_Work to be completed:_ Go through the data that follows and restate each line exactly as it reads.

◆ ◆ ◆ ◆ ◆ ◆ ◆

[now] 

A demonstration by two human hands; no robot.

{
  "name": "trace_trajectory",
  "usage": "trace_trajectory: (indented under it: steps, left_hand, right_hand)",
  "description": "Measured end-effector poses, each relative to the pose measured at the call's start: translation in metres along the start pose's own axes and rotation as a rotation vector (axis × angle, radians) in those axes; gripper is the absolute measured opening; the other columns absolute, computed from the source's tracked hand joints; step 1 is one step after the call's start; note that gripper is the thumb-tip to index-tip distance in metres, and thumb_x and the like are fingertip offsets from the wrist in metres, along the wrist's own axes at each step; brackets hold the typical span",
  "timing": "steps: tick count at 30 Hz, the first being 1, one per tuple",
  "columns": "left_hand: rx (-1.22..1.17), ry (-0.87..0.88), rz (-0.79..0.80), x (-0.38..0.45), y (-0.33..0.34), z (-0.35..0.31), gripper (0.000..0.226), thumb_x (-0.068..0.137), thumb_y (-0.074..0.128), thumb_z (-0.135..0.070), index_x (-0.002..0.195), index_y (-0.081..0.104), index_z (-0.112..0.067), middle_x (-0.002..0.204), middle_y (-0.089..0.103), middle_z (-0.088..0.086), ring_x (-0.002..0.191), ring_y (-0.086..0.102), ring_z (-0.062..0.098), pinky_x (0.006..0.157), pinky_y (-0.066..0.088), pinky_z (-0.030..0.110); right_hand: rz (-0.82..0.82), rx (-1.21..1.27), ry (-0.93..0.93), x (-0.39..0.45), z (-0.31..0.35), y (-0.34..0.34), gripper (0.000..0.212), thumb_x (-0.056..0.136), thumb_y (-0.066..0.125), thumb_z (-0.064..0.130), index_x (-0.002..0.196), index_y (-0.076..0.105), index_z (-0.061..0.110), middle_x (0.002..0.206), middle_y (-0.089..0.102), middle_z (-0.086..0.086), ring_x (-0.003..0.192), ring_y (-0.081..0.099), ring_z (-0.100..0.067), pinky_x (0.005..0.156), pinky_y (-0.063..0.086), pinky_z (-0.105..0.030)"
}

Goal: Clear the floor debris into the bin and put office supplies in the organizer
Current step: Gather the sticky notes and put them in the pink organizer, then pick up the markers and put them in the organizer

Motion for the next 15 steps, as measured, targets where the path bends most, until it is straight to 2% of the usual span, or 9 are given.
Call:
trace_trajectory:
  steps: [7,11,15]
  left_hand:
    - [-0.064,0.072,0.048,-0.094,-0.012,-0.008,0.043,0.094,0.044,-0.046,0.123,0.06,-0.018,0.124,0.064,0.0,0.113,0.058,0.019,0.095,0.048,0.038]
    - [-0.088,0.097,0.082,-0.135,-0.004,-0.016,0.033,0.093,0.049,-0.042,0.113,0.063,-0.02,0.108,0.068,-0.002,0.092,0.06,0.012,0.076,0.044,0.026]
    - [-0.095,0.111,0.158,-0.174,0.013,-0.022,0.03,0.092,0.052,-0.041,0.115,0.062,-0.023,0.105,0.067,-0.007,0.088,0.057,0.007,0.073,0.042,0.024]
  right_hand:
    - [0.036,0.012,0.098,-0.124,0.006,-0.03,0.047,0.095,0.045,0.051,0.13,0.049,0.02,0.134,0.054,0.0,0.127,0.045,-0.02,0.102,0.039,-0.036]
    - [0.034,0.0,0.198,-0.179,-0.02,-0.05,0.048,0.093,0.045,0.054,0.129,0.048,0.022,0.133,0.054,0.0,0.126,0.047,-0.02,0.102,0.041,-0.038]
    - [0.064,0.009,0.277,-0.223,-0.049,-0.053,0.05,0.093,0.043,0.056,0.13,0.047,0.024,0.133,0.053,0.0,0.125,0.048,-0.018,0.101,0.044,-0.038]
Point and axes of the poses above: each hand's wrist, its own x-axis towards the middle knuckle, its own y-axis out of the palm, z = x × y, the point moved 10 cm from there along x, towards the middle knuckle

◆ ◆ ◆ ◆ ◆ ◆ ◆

_Reply to the task:_
[now] 

A demonstration by two human hands; no robot.

{
  "name": "trace_trajectory",
  "usage": "trace_trajectory: (indented under it: steps, left_hand, right_hand)",
  "description": "Measured end-effector poses, each relative to the pose measured at the call's start: translation in metres along the start pose's own axes and rotation as a rotation vector (axis × angle, radians) in those axes; gripper is the absolute measured opening; the other columns absolute, computed from the source's tracked hand joints; step 1 is one step after the call's start; note that gripper is the thumb-tip to index-tip distance in metres, and thumb_x and the like are fingertip offsets from the wrist in metres, along the wrist's own axes at each step; brackets hold the typical span",
  "timing": "steps: tick count at 30 Hz, the first being 1, one per tuple",
  "columns": "left_hand: rx (-1.22..1.17), ry (-0.87..0.88), rz (-0.79..0.80), x (-0.38..0.45), y (-0.33..0.34), z (-0.35..0.31), gripper (0.000..0.226), thumb_x (-0.068..0.137), thumb_y (-0.074..0.128), thumb_z (-0.135..0.070), index_x (-0.002..0.195), index_y (-0.081..0.104), index_z (-0.112..0.067), middle_x (-0.002..0.204), middle_y (-0.089..0.103), middle_z (-0.088..0.086), ring_x (-0.002..0.191), ring_y (-0.086..0.102), ring_z (-0.062..0.098), pinky_x (0.006..0.157), pinky_y (-0.066..0.088), pinky_z (-0.030..0.110); right_hand: rz (-0.82..0.82), rx (-1.21..1.27), ry (-0.93..0.93), x (-0.39..0.45), z (-0.31..0.35), y (-0.34..0.34), gripper (0.000..0.212), thumb_x (-0.056..0.136), thumb_y (-0.066..0.125), thumb_z (-0.064..0.130), index_x (-0.002..0.196), index_y (-0.076..0.105), index_z (-0.061..0.110), middle_x (0.002..0.206), middle_y (-0.089..0.102), middle_z (-0.086..0.086), ring_x (-0.003..0.192), ring_y (-0.081..0.099), ring_z (-0.100..0.067), pinky_x (0.005..0.156), pinky_y (-0.063..0.086), pinky_z (-0.105..0.030)"
}

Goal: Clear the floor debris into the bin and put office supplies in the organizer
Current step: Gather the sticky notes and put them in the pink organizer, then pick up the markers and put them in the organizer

Motion for the next 15 steps, as measured, targets where the path bends most, until it is straight to 2% of the usual span, or 9 are given.
Call:
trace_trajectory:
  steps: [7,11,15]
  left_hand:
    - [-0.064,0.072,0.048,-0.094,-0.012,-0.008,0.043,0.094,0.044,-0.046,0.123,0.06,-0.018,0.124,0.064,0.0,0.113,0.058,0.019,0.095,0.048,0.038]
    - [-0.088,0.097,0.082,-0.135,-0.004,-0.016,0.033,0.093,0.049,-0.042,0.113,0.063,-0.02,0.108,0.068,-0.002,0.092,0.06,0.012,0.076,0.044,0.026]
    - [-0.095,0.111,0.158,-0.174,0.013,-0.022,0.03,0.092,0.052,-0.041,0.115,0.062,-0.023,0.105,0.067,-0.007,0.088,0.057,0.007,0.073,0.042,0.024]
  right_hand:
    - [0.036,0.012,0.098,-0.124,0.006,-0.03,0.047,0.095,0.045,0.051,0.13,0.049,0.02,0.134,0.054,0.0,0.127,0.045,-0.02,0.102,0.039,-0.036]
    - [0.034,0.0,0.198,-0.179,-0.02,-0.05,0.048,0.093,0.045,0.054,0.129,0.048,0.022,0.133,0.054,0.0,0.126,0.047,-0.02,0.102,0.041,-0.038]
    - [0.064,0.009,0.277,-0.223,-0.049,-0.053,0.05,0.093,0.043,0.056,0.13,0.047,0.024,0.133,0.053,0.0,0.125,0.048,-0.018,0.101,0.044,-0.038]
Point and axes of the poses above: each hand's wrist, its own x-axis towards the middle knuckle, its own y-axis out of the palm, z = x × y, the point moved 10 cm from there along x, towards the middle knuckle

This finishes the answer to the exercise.